Wat onder 4.1 tot en met 4.5.4 is overwogen betekent dat het hoger beroep slaagt. De Raad zal de aangevallen uitspraak vernietigen en, doende wat de rechtbank zou behoren te doen, het beroep tegen het bestreden besluit gegrond verklaren en dat besluit vernietigen. De Raad ziet aanleiding om zelf in de zaak te voorzien en het primaire besluit van 26 april 2011 te herroepen. Die herroeping betekent overigens niet dat de Raad de ogen sluit voor de omstandigheid dat het lastig zal zijn om appellant in een voor hem passende functie te laten terugkeren bij Defensie. Dat staat echter los van de onhoudbaarheid van het ontslagbesluit en het ontbreken van herstelmogelijkheden op dat punt.
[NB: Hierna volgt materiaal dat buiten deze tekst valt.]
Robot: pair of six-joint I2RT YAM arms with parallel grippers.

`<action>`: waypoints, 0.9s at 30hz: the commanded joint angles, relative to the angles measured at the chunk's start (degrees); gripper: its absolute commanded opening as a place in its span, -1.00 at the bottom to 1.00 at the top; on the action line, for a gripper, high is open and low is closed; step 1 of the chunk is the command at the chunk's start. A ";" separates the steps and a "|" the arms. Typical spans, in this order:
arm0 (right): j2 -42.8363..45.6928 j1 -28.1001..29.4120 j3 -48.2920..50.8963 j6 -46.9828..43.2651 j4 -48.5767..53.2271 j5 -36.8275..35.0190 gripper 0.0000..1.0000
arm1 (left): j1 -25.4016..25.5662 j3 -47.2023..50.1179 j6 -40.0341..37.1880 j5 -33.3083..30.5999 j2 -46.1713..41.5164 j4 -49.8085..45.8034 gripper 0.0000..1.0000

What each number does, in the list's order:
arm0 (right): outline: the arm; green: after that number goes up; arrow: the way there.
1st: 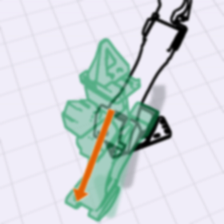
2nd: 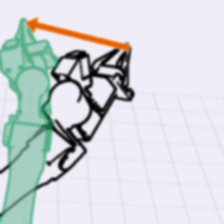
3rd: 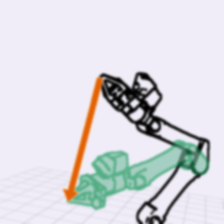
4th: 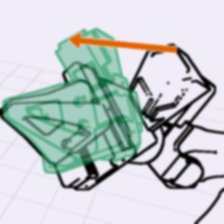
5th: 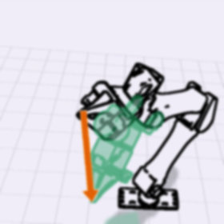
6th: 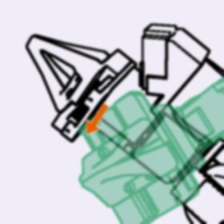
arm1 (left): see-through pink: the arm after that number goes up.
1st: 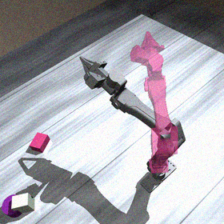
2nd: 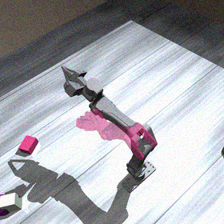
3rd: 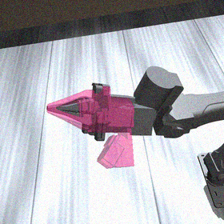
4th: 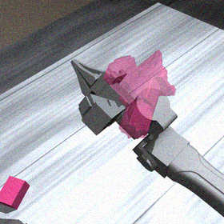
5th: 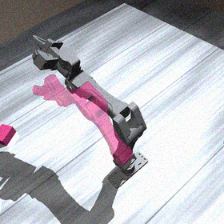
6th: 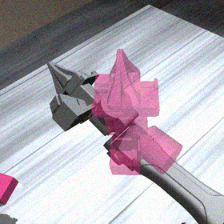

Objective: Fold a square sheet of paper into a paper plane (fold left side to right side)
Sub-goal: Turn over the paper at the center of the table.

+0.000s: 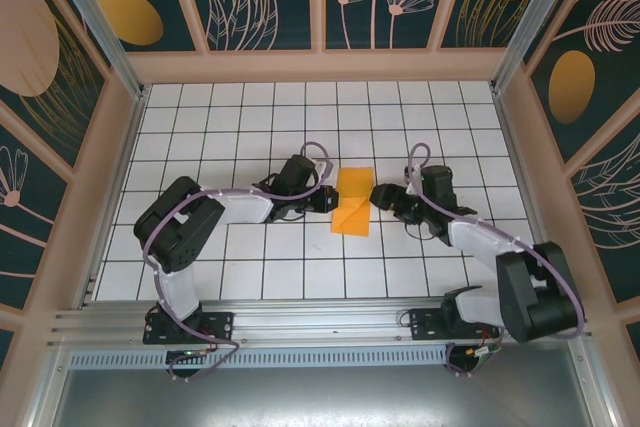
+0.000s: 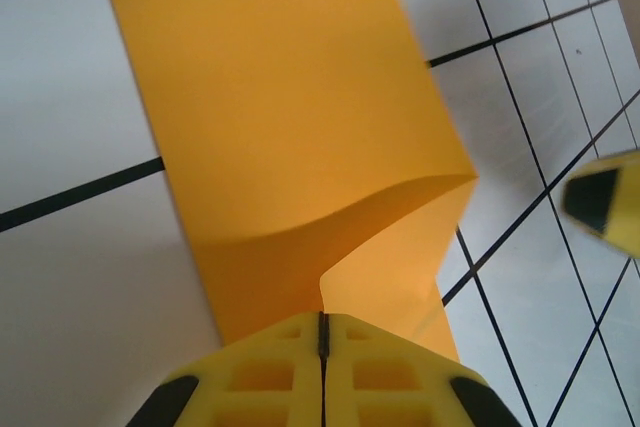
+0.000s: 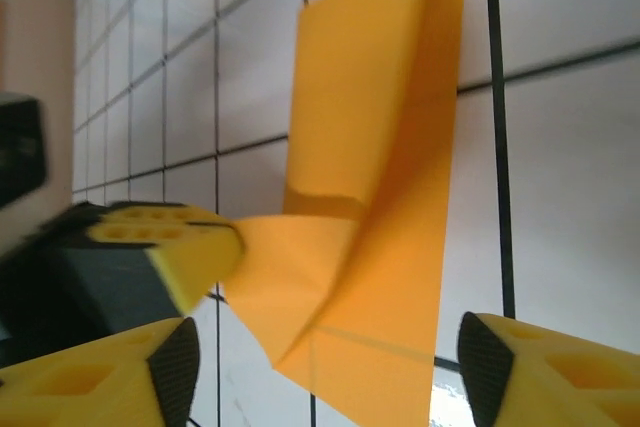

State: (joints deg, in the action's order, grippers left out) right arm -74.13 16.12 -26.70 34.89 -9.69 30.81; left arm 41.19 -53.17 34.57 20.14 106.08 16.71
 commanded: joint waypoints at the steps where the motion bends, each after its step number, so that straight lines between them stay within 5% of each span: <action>1: -3.41 1.57 -2.44 1.18 -3.00 2.77 0.34 | -0.21 1.35 -0.23 -2.55 -2.79 1.12 -0.83; 9: -9.13 4.81 -4.49 2.99 -8.45 3.36 0.30 | -0.15 1.00 -0.20 -2.21 -2.33 1.45 -0.82; 17: -16.38 6.51 -7.95 4.63 -12.09 4.41 0.02 | -0.14 1.22 -0.11 -3.15 -2.80 1.00 -0.74; 24: -19.34 6.92 -8.85 5.46 -15.17 4.92 -0.79 | -0.91 3.77 2.14 -6.60 -7.26 1.69 0.00; 27: -17.47 6.63 -8.89 4.56 -15.06 4.63 -0.97 | -2.21 7.04 4.28 -8.15 -12.26 2.87 0.40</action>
State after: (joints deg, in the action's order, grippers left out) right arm -93.17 22.92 -34.39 40.14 -21.98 35.00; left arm 40.36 -48.21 36.60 14.39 98.87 16.93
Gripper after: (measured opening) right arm 0.039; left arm 0.675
Het is nu aan partijen om gezamenlijk een passende oplossing voor de ontstane situatie te vinden.
5. Er is aanleiding om de minister te veroordelen in de proceskosten van appellant. Deze worden begroot op € 992,- in beroep en op € 992,- in hoger beroep, wegens verleende rechtsbijstand.

BESLISSING

De Centrale Raad van Beroep
- vernietigt de aangevallen uitspraak;
- verklaart het beroep tegen het besluit van 17 februari 2012 gegrond en vernietigt dat besluit;
- herroept het besluit van 26 april 2011 en bepaalt dat deze uitspraak in de plaats treedt van
het vernietigde besluit van 17 februari 2012;
- bepaalt dat de minister aan appellant het in beroep en hoger beroep betaalde griffierecht van
in totaal € 404,- vergoedt;
- veroordeelt de minister in de proceskosten van appellant tot een bedrag van € 1.984,-.
Deze uitspraak is gedaan door N.J. van Vulpen-Grootjans als voorzitter en B.J. van de Griend en M.T. Boerlage als leden, in tegenwoordigheid van A. Mansourova als griffier. De beslissing is uitgesproken in het openbaar op 7 april 2016.